The colonial struggle, as I said earlier, has many layers. I am no
longer being eaten from the inside. Yet it is no less painful. What is
different today is that I am connected to a true source of power that
was always there. It’s like my friend once said, “I come from a
distinguished people whose legacy shines on me like the sun.” I now
understand this and it is because of this understanding that my mind and
my soul are freer than they have ever been. It is because of that gift-
that awakening which came through struggle- that I will proudly
continue to struggle for freedom.
My freedom. Your freedom.

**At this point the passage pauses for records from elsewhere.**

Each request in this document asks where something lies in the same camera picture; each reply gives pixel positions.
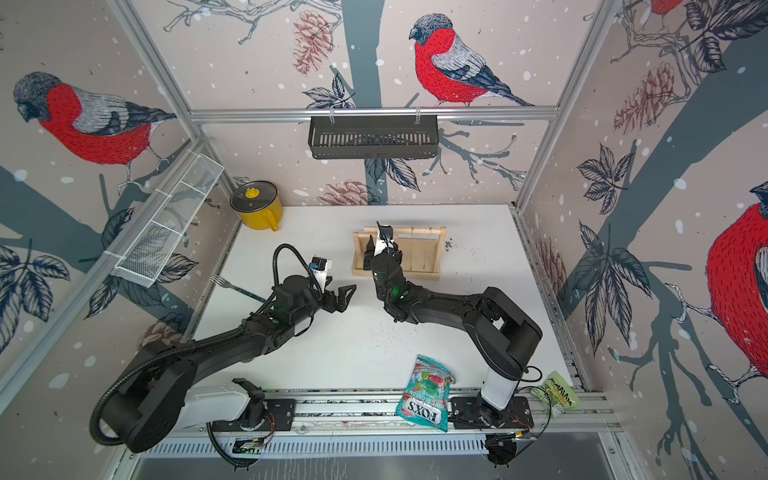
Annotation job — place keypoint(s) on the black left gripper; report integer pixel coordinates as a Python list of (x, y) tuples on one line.
[(342, 293)]

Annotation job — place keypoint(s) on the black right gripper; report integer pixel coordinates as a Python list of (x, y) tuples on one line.
[(370, 262)]

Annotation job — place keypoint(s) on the wooden jewelry display stand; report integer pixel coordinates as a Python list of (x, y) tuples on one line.
[(422, 250)]

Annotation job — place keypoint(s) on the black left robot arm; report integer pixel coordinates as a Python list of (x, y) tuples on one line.
[(145, 402)]

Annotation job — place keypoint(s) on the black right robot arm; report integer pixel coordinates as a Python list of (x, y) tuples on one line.
[(503, 333)]

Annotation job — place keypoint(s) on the yellow pot with lid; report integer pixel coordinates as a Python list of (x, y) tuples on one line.
[(258, 205)]

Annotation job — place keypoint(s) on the Fox's candy bag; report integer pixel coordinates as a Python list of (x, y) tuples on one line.
[(425, 400)]

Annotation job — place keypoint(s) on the green paper label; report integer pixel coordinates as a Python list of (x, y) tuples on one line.
[(557, 396)]

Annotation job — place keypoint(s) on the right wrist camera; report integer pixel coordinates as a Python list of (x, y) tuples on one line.
[(384, 239)]

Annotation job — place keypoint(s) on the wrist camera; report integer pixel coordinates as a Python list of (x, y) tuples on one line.
[(320, 268), (384, 239)]

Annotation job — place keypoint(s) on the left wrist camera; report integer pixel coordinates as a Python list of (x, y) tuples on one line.
[(320, 268)]

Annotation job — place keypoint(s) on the fork with green handle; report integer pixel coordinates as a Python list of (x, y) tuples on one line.
[(219, 281)]

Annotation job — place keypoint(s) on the black hanging wire basket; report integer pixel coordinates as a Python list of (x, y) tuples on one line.
[(374, 137)]

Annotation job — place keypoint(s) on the aluminium front rail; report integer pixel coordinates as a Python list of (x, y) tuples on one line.
[(359, 411)]

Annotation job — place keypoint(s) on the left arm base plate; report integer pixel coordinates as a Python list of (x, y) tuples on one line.
[(270, 415)]

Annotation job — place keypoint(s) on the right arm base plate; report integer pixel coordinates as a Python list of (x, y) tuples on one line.
[(472, 412)]

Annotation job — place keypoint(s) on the white wire wall shelf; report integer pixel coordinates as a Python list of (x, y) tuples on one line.
[(149, 258)]

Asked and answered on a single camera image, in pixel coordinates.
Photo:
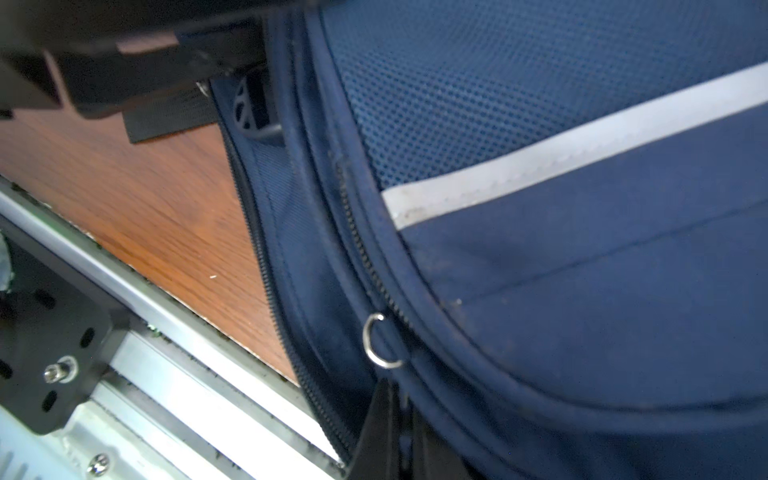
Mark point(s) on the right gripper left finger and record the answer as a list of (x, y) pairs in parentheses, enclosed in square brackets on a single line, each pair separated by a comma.
[(377, 455)]

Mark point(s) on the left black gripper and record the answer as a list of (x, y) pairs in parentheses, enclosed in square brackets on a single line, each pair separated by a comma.
[(104, 57)]

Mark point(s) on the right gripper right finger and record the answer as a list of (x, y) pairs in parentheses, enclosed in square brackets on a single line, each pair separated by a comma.
[(432, 457)]

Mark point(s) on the navy blue backpack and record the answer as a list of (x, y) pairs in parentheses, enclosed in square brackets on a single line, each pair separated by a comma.
[(545, 222)]

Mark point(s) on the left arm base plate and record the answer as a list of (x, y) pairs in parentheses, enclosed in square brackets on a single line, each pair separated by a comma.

Our freedom.
Jana-Rae Yerxa, is Anishinaabe from Little Eagle and Couchiching
First Nation and belongs to the Sturgeon clan. Activist. Social Worker.
Former professor. Current student. She is committed to furthering her
understanding of Anishinaabe identity and resurgence as well as
deconstructing Indigenous/settler relations in the contexts of
colonization and decolonization. Jana-Rae is currently enrolled in the
Indigenous Governance Program at University of Victoria.